O homem encapuzado parou em frente à casa que costeava a floresta, apeou e amarrou o cavalo em um palanque lateral. Olhou em ambas as direções da rua, contemplando a cortina de névoa e o silêncio tumular. Apertou a bolsa de couro, desejando senti-la junto ao corpo, e só então caminhou até a porta de madeira, bateu duas vezes com o nó dos dedos e aguardou.

No interior da casa surgiram movimentos rápidos sobre o assoalho, seguidos pelo ringir de um trinco, depois outro e outro. Alguns centímetros de porta foram abertos, e um olho, acompanhado de um nariz pontudo, surgiu sorrateiramente na fresta escura.

– Sr. Farnac? – disse o servo da casa, espremendo os olhos na tentativa de enxergar o rosto sob o capuz. – Entre, senhor, entre, por favor.
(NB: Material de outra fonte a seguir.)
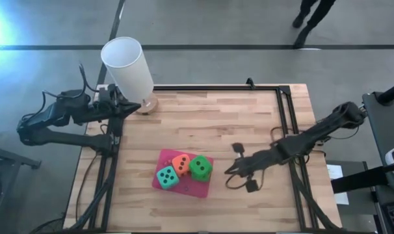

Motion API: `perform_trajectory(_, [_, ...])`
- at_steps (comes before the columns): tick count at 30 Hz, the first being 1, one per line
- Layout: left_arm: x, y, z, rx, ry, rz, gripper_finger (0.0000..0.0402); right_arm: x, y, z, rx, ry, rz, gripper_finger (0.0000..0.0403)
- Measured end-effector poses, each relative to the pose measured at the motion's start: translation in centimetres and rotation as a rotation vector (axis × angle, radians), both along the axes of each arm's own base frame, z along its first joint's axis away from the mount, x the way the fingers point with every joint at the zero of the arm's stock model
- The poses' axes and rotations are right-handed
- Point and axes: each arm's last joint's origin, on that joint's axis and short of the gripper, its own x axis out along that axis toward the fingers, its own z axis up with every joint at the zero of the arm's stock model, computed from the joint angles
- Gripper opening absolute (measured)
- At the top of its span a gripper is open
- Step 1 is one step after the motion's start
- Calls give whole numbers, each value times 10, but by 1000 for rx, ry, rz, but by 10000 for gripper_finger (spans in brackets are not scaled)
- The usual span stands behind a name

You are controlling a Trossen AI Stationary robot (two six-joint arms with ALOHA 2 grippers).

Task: Pick & Place Dice
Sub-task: Return to Home Position

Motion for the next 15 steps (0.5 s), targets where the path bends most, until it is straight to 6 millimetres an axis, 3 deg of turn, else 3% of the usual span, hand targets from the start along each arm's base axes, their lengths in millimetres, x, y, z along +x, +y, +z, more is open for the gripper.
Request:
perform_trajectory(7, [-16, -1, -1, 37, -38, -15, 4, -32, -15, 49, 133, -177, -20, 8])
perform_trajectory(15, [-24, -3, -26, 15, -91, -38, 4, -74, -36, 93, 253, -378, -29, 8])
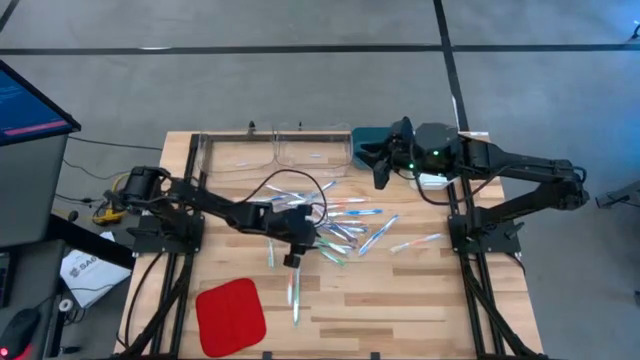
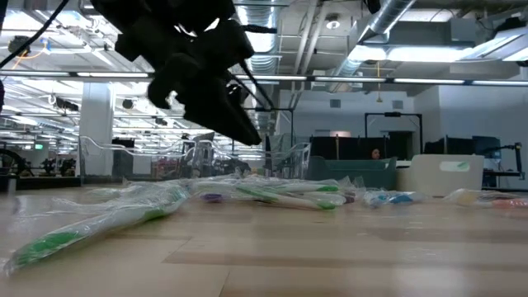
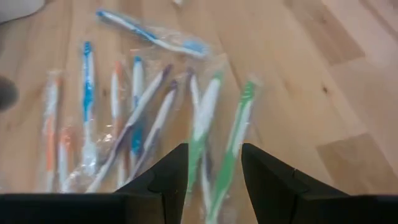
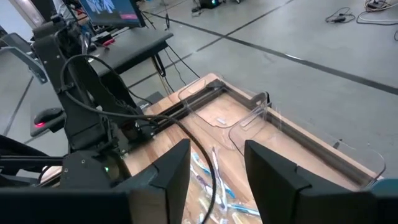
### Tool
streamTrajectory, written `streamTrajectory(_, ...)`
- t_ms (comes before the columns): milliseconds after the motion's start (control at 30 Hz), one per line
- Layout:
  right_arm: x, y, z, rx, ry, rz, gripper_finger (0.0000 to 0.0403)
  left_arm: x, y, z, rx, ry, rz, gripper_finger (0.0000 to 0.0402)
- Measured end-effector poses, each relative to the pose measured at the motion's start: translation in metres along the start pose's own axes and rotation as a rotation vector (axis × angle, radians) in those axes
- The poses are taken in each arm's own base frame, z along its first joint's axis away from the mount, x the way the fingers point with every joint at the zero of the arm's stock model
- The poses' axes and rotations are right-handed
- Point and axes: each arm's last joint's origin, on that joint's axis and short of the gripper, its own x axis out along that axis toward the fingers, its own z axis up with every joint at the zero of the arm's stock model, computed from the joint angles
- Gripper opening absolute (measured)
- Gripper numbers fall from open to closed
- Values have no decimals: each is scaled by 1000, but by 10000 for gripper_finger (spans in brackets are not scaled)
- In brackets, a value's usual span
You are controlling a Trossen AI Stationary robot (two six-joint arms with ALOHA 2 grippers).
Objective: Pick & Place Toothbrushes
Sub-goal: Put the violet toothbrush into the left transparent bin
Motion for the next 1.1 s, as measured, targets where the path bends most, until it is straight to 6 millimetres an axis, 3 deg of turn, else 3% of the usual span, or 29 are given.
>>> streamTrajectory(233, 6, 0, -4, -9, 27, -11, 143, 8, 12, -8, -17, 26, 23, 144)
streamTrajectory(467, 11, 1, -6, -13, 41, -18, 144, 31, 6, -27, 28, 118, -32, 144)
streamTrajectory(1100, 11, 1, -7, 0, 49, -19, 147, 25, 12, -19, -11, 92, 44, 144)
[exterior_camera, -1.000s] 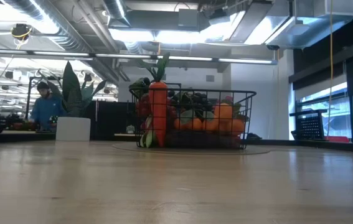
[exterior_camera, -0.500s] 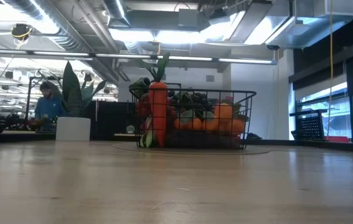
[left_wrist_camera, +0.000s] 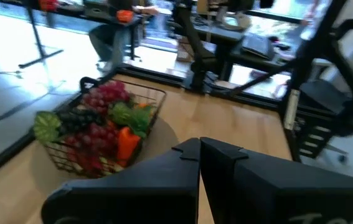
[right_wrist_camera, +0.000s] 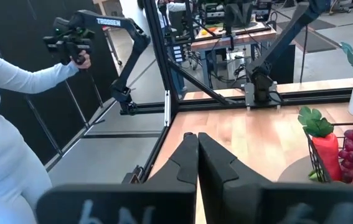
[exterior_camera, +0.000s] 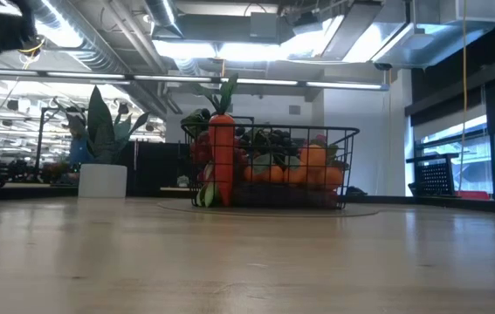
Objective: Build produce basket
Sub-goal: Return to Home Position
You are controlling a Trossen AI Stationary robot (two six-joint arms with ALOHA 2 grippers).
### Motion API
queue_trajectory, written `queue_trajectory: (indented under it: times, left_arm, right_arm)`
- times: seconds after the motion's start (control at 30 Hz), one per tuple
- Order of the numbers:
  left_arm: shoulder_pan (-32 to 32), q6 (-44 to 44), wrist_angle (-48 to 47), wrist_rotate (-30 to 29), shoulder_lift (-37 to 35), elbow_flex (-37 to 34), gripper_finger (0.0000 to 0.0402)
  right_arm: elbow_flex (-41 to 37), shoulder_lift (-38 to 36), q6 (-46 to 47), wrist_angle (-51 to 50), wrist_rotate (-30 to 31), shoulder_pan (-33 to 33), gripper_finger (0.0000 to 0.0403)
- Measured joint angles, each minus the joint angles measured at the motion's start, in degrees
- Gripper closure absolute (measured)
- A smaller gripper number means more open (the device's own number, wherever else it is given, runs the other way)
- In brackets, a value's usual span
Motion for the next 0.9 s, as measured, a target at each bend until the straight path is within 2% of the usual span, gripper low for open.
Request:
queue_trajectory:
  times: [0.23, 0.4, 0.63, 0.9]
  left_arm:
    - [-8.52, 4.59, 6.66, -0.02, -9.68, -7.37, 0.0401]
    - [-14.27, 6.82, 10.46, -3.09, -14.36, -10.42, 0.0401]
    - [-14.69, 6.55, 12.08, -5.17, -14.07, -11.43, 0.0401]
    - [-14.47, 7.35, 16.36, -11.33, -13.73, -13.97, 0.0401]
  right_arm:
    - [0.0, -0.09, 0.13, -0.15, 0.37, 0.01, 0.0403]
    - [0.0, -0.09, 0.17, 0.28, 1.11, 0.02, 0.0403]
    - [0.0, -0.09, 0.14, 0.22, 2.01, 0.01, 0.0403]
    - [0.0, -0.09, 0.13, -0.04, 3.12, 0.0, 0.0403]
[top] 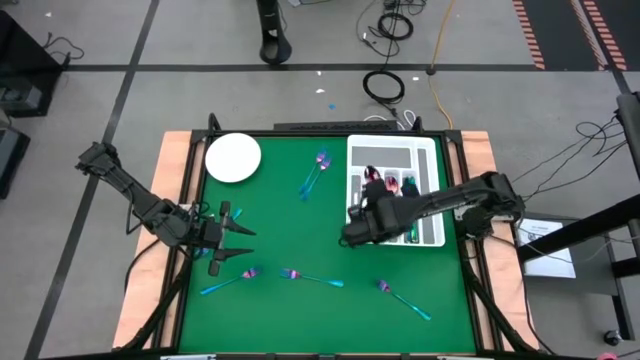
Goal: Sort silverware
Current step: Put the blue spoon into the white cutlery tray
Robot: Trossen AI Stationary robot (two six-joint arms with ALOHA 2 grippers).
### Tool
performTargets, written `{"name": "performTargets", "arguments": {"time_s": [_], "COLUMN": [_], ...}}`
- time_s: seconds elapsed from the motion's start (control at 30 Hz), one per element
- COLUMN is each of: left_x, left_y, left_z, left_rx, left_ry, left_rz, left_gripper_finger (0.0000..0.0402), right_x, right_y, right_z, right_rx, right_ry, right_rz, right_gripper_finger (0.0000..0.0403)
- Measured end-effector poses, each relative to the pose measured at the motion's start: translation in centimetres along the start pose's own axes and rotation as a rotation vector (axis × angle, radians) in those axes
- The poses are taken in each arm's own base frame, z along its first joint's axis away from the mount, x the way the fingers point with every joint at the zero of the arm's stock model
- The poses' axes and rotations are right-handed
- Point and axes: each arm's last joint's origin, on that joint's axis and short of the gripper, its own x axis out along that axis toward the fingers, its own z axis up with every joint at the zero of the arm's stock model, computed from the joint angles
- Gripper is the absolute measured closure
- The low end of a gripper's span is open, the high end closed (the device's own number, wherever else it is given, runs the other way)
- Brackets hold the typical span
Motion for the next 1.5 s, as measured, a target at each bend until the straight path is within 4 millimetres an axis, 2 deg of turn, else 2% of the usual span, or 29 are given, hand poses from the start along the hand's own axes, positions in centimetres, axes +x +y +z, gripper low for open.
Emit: {"name": "performTargets", "arguments": {"time_s": [0.2,0.33,0.43,0.73,0.97,1.17,1.5], "left_x": [0.0,0.0,0.0,0.0,0.0,0.0,0.0], "left_y": [0.0,0.0,0.0,0.0,0.0,0.0,0.0], "left_z": [0.0,0.0,0.0,0.0,0.0,0.0,0.0], "left_rx": [-0.002,-0.014,-0.017,-0.001,-0.001,-0.002,-0.001], "left_ry": [-0.002,-0.001,0.001,-0.002,-0.002,-0.002,-0.001], "left_rz": [0.0,0.0,0.0,0.0,0.0,0.0,0.0], "left_gripper_finger": [0.0204,0.0204,0.0204,0.0204,0.0204,0.0204,0.0204], "right_x": [3.2,5.9,7.2,11.0,13.7,15.1,15.2], "right_y": [-0.7,-2.5,-4.1,-7.1,-7.5,-7.5,-7.2], "right_z": [0.9,1.1,1.0,-0.7,-2.4,-3.0,-2.8], "right_rx": [-0.003,0.034,0.09,0.302,0.393,0.414,0.431], "right_ry": [0.156,0.19,0.226,0.204,0.264,0.29,0.269], "right_rz": [0.038,-0.036,-0.017,0.162,0.155,0.124,0.149], "right_gripper_finger": [0.0403,0.0403,0.0403,0.0403,0.0403,0.0403,0.0399]}}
Meu Amo está à sua espera.

O cavaleiro entrou e seguiu o criado pela casa escura.

– Ontem, quando o Sr. Nibaz recebeu sua mensagem, ficou muito triste – comentou o servo, com um cacoete irritante de finalizar todas as frases com uma risadinha involuntária. – Lamentamos muito pelo ocorrido... Muito mesmo.

A porta diante da qual pararam tinha os pés cortados por uma fina linha de claridade; o servo empurrou-a, banhando o visitante com uma luz bruxuleante.

– O Sr. Farnac chegou, Meu Senhor – anunciou o servo.

Em seguida, fez um gesto com a mão e o visitante entrou.

– Com sua licença – disse o servo, saindo e fechando a porta.

O calor da sala iluminada pelo fogo dançante de uma lareira aqueceu a pele fria do recém-chegado. Um leve aroma de cravo passeava pelo ambiente. Dois quadros antigos, pintados em couro trabalhado, enfeitavam uma das paredes, separados pelos tijolos da lareira. No centro do assoalho de carvalho ficava uma pequena mesa comportando dois livros, um pedaço de papel dobrado, um envelope, uma garrafa de vinho e uma taça de prata. Na parede ao fundo o fogo desenhava a sombra fantasmagórica de um homem pensativo, sentado em uma poltrona de encosto alto.

– Fiquei preocupado – disse o homem diante da lareira, sem voltar o rosto ao visitante. – A carta dizia que você chegaria antes do anoitecer.

– Não imaginei que eles estivessem por toda parte – respondeu o encapuzado, com a voz ligeiramente rouca.

O anfitrião entendeu de que eles Farnac estava falando.

– Sente-se – apontou o homem para uma poltrona à sua frente.

– Ainda consigo me manter sobre os pés – respondeu Farnac.

– Aceita um vinho? Um chá?

Farnac levantou a mão, dispensando a cortesia.